# Ipe Porch



## Leisel_Spafford (Nov 29, 2011)

I have an Ipe porch that is in desperate need of sealing/refinishing ... I have no idea what the best products are, so I could really use some advice from someone who has experience/knowledge in this area. 

What is a good product to use... that will both provide the best protection, as well as the best longevity?

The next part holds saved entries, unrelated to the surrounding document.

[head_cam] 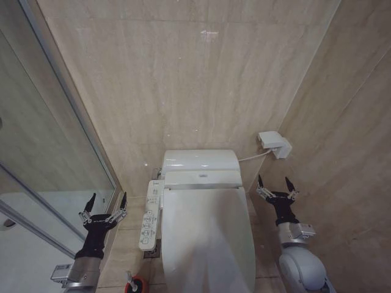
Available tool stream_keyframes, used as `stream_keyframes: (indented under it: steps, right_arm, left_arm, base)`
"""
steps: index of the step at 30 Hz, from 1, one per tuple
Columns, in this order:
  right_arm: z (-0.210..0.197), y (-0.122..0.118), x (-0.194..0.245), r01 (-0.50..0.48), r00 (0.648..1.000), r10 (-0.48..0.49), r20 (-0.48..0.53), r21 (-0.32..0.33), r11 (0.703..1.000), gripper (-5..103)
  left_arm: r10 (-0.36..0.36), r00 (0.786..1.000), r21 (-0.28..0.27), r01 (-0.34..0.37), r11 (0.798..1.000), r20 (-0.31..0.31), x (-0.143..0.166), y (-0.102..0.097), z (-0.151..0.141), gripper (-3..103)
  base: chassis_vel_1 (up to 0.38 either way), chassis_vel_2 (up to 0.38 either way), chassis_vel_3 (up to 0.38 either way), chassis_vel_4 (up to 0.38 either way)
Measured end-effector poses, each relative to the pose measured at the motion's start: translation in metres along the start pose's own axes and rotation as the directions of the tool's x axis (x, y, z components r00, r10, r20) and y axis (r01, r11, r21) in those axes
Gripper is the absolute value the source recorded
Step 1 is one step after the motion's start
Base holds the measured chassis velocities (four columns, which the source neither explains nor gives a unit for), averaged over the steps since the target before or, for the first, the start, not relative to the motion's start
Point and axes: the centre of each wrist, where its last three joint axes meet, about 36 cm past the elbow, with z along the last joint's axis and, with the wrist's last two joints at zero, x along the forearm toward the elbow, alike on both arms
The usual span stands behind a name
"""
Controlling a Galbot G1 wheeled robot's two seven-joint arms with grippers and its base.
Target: Open the toilet lid, clean the toilet bowl with a toilet brush, close the toilet lid, and flush.
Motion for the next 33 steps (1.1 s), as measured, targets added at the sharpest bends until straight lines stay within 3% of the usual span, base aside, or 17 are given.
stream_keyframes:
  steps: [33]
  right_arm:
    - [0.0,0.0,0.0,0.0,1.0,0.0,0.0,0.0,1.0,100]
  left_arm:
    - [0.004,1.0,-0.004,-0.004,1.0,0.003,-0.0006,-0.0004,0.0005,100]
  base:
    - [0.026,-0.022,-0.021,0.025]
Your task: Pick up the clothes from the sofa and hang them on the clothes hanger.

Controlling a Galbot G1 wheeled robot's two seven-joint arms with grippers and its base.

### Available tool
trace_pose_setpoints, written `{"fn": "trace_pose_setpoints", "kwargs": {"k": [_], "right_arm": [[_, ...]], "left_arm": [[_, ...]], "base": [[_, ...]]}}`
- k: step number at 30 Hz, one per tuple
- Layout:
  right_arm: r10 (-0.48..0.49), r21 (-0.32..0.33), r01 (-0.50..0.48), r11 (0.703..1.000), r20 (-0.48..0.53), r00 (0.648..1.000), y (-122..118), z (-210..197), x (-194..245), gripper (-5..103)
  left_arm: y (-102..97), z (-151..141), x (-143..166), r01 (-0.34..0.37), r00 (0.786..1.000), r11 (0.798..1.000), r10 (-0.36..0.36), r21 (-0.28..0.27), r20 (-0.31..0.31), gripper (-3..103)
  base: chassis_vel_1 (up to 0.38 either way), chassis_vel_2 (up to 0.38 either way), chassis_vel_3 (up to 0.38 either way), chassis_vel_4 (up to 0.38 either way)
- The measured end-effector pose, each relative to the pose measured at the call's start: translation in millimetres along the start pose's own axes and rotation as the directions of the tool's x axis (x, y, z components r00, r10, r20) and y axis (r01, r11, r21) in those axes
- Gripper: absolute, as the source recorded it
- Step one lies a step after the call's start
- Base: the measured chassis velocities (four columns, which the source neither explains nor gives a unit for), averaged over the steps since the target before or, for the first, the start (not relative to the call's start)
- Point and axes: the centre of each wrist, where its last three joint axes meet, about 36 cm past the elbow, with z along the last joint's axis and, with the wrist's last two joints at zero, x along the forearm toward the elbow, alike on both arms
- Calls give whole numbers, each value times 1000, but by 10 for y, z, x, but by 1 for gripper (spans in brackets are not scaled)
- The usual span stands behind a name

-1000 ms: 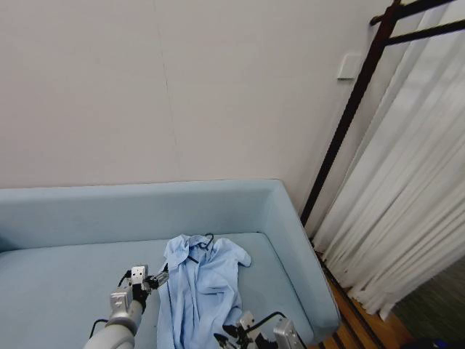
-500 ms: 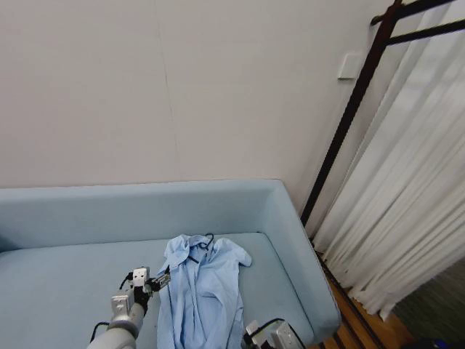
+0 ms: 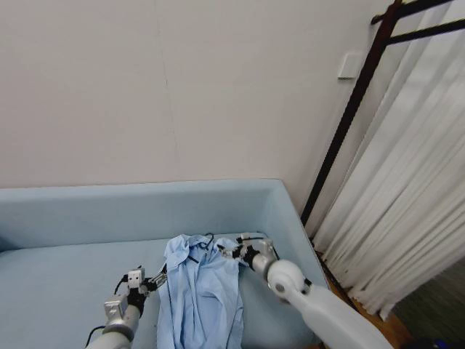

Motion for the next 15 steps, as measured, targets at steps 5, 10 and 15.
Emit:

Really appreciate any help I can get...Thank you!


----------



## jkline805 (Nov 14, 2011)

Try a Brazilian Rosewood oil finish. At my work, we sell a product that is specifically for hardwoods like Ipe and Tiger wood. It is made by Penofin. I have only used some of their products on cedar, but I have heard nothing but great stuff from people who have used it. Just make sure to follow the istructions and don't leave any pooled on the surface, as it will turn black over time. You want to wipe up any excess.


----------



## jleep (Oct 27, 2011)

Penofin at Dunn lumber and ship n shore at am place that carries dal's products....when ipe and the other exotics were starting to get big on early 00s I did side by side test for a year with penofin, ship nshore, a non thompsons water seal deckstain (too much wax, wouldn't use it anyways on mat deck), seafin teak oil, and plain old tung oil....in a year they had all greyed at about the same rate...you can ad uv to these penetrating oils and it's a waste of time because there needs to be a mil thickness high enough for the ub absorbers to stay suspended over the wood....in the end the deckstain couldn't penetrate enough and therefore was ****** and showed wear marks. Penofin and ship and shore were about the same but when you apply penofin you have to wait and them go back and wipe off excess....but it does come in colors....but ipe oiled up is beautiful enough.....sorry about the long post

jleep


----------



## CaptRandy (Jan 27, 2011)

Sealer Ready Seal
Power wash first with Deck Brightener


----------



## jleep (Oct 27, 2011)

Deck brightner is needed for removing grey...it's mild oxalis acid type wash which is just s mild bleaching solution.....bit don't forget to use a chlorine bleach solution first to het rid of the mildew whether you see it or not!


----------



## CaptRandy (Jan 27, 2011)

Do not use chlorine bleach on any wood deck. Only use it on composite decks. It kills the wood fibers. Deck brightener will kill the mold. Use Wolman's Liquid Deck Cleaner.


----------



## jleep (Oct 27, 2011)

The wood brightner um talking about has no chlorine which would (chlorine) damage the wood....there's a few out there... Dalys wood brightner is what I'm talking about but is used after the initial bleach each that kills mildew... You can't have a finish on there and expect the brightner to work though


----------



## CaptRandy (Jan 27, 2011)

If there is a finish on the deck already, even if you think it has all worn off it HAS to be removed. Look up HD-80 for removal followed by an acid brightener to neutralize the stripper.


----------